[Data excerpts]
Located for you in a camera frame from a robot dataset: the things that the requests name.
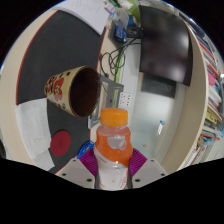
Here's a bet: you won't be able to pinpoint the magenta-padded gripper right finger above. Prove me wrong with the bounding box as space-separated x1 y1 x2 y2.
127 148 169 190

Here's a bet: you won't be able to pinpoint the grey metal laptop stand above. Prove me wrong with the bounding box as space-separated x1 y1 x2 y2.
87 74 125 129

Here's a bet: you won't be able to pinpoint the white wall socket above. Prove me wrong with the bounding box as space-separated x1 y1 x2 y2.
119 92 133 109

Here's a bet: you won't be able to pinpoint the orange drink bottle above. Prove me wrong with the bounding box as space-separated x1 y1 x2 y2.
93 107 134 191

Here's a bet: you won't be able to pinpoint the small blue box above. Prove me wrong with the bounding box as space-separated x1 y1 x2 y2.
114 24 128 44

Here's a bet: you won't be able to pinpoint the flat round red coaster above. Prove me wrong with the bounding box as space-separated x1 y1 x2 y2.
49 130 72 157

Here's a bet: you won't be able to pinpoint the white tissue sheet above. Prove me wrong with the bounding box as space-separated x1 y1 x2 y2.
14 97 56 172

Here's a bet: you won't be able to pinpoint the shelf with books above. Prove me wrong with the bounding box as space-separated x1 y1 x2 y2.
159 13 224 174

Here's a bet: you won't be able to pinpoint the black computer monitor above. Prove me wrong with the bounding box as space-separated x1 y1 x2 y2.
138 4 194 88

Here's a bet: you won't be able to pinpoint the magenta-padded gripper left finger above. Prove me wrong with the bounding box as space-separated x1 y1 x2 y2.
54 147 100 190

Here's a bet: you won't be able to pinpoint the black red-edged desk mat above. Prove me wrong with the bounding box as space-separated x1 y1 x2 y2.
15 9 109 174

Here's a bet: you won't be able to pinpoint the black cables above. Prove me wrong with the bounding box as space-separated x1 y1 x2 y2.
99 36 141 79

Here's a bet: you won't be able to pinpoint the floral paper cup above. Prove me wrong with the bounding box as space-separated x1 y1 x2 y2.
44 65 102 119

Problem: Can you quote exactly the lines from the one containing "Here's a bet: you won't be able to pinpoint the floral" through the last line of the records above, and nothing else?

Reply:
Here's a bet: you won't be able to pinpoint the floral paper cup above. Prove me wrong with the bounding box as space-separated x1 y1 x2 y2.
44 65 102 119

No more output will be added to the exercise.